Years ago, when she struggled to conceive, she had climbed to a mountaintop shrine to pray for it. Nine hundred and ninety-nine stone steps. Nine hundred and ninety-nine prostrations. She split her forehead open. Her knees were raw and bloody by the time she reached the top.
After I was born, she gave the pendant to me.
After the accident, I placed it around her neck and prayed it would keep her safe. It stayed there until the day she died.
And now it was a gift from my father to Julie.
"That belonged to my mother!"
"She's dead. What good is a pendant to a corpse?" My father shot me a cold glare. "Giving it to Julie is an honor it doesn't deserve."
He draped it around Julie's neck as he spoke.
Blood rushed to my head. I stared at him and forced every word through clenched teeth. "Do you even know whose child she's carrying?"
His expression froze. His eyes darted away.

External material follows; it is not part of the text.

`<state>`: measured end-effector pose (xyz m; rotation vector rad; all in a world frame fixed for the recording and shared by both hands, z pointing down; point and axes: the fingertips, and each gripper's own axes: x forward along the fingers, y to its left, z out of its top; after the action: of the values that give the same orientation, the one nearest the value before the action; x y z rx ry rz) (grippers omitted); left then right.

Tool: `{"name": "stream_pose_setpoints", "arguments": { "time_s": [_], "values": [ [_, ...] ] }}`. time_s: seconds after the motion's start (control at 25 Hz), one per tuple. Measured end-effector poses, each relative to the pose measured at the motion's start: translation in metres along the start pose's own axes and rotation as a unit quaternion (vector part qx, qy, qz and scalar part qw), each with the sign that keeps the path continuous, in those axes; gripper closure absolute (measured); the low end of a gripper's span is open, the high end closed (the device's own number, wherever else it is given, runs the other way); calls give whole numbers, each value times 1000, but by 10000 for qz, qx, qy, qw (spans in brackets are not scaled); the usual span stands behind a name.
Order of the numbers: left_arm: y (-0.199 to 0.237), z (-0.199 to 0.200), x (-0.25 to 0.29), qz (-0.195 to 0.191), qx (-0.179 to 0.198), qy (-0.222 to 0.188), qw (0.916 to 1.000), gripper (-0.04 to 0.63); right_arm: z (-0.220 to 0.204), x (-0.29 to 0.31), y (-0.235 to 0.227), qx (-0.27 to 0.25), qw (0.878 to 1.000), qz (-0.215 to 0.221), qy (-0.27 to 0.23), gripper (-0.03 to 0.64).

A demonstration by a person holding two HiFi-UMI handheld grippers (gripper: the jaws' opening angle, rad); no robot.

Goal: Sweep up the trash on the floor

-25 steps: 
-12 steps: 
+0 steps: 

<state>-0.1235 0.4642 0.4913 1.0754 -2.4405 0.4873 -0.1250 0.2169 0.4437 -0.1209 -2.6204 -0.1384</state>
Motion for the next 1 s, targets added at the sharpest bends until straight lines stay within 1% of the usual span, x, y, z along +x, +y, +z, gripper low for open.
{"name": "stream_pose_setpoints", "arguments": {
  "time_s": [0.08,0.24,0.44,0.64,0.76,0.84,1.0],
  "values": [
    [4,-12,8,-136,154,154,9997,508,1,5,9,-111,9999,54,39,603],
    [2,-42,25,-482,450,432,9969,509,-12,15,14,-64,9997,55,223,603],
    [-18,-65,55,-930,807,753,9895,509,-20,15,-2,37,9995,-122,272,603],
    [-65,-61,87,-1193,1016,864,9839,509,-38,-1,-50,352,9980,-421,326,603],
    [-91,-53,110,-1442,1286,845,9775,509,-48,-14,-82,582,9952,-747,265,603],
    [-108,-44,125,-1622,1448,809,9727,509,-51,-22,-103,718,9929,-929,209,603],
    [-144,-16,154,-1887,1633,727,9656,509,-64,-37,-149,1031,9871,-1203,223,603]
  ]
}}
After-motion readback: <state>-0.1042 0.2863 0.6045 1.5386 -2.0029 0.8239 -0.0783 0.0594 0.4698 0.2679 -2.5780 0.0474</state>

That reaction told me everything.
He knew the baby was Piers's. And he'd been helping them deceive me.
"Daddy, I don't need it, really..." Julie's eyes reddened as she reached to take the pendant off.
Piers caught her hand to stop her, then turned to me with a look of reproach. "Geraldine, can't you just behave yourself?"
"Behave?" I laughed. "You steal my dead mother's keepsake, and I'm the one who needs to behave?"
I couldn't hold back any longer. I reached out and snatched the pendant back.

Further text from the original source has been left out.